[Data records]
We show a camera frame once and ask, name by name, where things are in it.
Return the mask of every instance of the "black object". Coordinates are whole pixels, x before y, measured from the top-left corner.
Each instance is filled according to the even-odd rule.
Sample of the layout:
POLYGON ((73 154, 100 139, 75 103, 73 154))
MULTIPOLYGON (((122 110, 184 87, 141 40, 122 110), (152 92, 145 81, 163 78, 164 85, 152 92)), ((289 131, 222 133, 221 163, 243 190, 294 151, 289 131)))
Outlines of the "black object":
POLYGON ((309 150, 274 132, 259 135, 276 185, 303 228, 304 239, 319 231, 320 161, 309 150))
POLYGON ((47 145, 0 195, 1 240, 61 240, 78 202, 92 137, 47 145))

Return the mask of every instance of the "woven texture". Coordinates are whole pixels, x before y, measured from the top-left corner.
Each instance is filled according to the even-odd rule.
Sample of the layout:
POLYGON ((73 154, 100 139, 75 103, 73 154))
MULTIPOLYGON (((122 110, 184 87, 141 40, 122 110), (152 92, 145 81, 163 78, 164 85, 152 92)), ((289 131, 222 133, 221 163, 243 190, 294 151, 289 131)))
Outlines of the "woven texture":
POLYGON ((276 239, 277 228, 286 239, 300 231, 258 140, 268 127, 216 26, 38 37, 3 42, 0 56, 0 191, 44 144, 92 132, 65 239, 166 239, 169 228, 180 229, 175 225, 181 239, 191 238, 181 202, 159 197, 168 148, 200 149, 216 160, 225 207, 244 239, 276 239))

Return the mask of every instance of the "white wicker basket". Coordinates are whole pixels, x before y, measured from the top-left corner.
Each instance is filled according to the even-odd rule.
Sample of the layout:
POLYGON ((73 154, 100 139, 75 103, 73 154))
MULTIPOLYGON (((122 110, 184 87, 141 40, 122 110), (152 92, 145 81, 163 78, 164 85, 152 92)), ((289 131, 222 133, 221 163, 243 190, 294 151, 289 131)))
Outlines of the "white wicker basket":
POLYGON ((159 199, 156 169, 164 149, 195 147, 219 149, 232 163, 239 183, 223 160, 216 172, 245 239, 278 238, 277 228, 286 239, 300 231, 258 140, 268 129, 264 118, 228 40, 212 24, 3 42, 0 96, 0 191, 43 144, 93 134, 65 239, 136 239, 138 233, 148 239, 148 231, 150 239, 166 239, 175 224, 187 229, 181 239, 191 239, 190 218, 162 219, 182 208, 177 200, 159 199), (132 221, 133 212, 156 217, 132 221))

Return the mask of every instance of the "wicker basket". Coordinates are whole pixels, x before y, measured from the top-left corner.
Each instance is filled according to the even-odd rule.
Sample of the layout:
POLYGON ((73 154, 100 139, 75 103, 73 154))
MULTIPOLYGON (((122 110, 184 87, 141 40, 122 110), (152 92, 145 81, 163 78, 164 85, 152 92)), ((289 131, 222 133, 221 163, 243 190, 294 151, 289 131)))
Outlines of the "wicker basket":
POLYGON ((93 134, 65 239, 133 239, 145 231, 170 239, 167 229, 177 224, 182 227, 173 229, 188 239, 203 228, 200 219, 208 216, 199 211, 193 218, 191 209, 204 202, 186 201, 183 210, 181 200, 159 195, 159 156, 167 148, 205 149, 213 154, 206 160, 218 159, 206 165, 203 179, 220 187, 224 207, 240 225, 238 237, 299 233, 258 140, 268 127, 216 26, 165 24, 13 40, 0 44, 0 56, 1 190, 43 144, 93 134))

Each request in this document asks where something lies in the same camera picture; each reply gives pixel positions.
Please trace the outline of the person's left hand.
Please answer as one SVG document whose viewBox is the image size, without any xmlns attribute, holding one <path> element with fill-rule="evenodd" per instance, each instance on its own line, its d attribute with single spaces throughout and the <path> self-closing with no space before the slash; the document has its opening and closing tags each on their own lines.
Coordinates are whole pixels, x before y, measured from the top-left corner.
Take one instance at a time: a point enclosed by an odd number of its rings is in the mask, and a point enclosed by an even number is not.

Instructions for the task: Each line of the entries above that contains "camera" must be copied into the answer.

Answer section:
We show a camera frame once and ask, name by name, where things are in it.
Each request in this document asks where something lies in the same camera picture; each reply gives pixel positions.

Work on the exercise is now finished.